Bu en tuzlu ve ilkel medeniyet denizi için geçerlidir. Tabii ki bundan farklı olarak tuzlu olmayan, hatta klorlu sular, özel antrenman ve yarış havuzları da vardır.

Tuzsuz su kaldırıcılığı daha düşük olduğu için yüzme bileni de zorlar. Her gün antrenman yapmazsanız, 10 metre yüzdünüz mü yorgun düşersiniz. Daha ileri medeniyetler ise bu havuzlarda kendi aralarında yüzme yarışı düzenlerler. Biz daha en tuzlu suda boğulacak gibiyiz. Boğulmamak için ayaklarımızın altında ise çok ucuz olduğu için vatandaşlarımız var. Anca onlara ayak ucuyla dokunup suda kalmaya çalışırken bir de yüzme bilmeyen ama kıyıda hunharca eğlenen kaba saba insanlar gibi suyu sağa sola sıçratıyor, ağzımızı suyun içine sokup “Eaaaooğğğ!” diye sesler çıkartıp, denize giren diğer insanları da tedirgin ediyoruz adeta.

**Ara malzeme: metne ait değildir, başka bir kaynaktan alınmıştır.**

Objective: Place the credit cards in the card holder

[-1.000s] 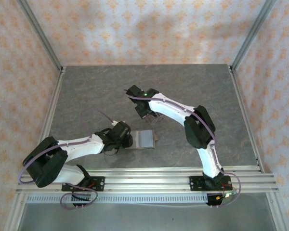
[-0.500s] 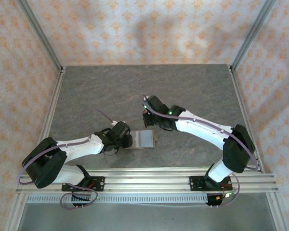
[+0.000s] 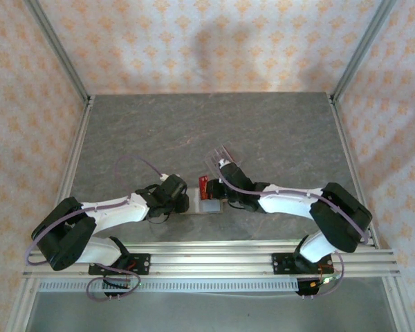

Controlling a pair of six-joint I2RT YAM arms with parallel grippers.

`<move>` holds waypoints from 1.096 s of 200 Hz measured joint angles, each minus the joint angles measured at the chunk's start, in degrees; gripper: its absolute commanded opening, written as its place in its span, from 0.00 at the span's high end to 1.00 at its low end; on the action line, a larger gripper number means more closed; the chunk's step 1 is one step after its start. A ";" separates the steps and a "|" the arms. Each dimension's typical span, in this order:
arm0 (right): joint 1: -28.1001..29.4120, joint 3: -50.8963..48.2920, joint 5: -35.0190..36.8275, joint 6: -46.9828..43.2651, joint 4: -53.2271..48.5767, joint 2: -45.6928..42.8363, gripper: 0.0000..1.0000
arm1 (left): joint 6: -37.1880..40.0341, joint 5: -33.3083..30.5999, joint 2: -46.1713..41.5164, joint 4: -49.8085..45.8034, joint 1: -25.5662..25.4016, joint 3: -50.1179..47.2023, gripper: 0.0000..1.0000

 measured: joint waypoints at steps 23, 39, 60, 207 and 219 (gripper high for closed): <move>0.00 -1.86 -0.02 2.34 5.03 0.37 1.00 | 0.00 0.02 0.00 0.00 0.00 0.00 0.63; 0.00 -2.64 -0.02 3.48 8.31 1.25 1.00 | -0.02 0.02 0.00 -0.02 0.00 0.00 0.63; 0.00 -3.32 0.02 4.42 10.82 2.67 1.00 | -0.02 0.00 0.00 -0.02 0.00 0.00 0.63; 0.37 -7.30 1.86 7.10 17.81 6.03 1.00 | -0.04 0.00 -0.79 -0.48 0.00 -0.52 0.63; 0.37 -7.61 2.05 7.19 18.16 6.03 1.00 | -0.04 -0.02 -0.96 -0.52 0.00 -0.68 0.63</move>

Daha ilerisinde yüksekten atlama vardır. Bunda artık denge ve vücuda hakim olmak da giderek ön plana çıkar. 15 metreden taklalar atar ve göbek üstü pişmeden suya girebilmek ayrı bir medeniyet seviyesidir. Aynı akademik ve bilimsel araştırmalar ve insanlığı ileri taşıyacak buluşlara imza atmak gibi.
Daha yüzmeyi bilmiyoruz, hâlâ suda tantana yapıyoruz. İşin fenası yüzme bilmediğimiz gibi bir de soğukkanlı değiliz. Tek başımıza yüzemediğimiz gibi herkesin de bizi ayaklarımızdan tutup aşağılara, diplere çekeceğinden korkuyoruz. Hadi onu da geçtim, suyun dibini görmediğimiz yerlerinden de etimize düşkün balıkların gelip bizi kapacağından korkuyoruz.

Oysa her şey yüzmeyi öğrenmekle başlayacak. Yüzmeyi öğrenmeyi istemezsek, sonsuza kadar ya kıyıda kalırız, ya da bir gün sırtına basacağımız halk da kalmaz. Kendi kendimize çırpınır dururuz.

Halimiz aynı bu şekilde. Oysa ki bisiklete binelim de demiyoruz. Hareket etmeyelim, biraz korkumuzu azaltalım ve yüzelim artık.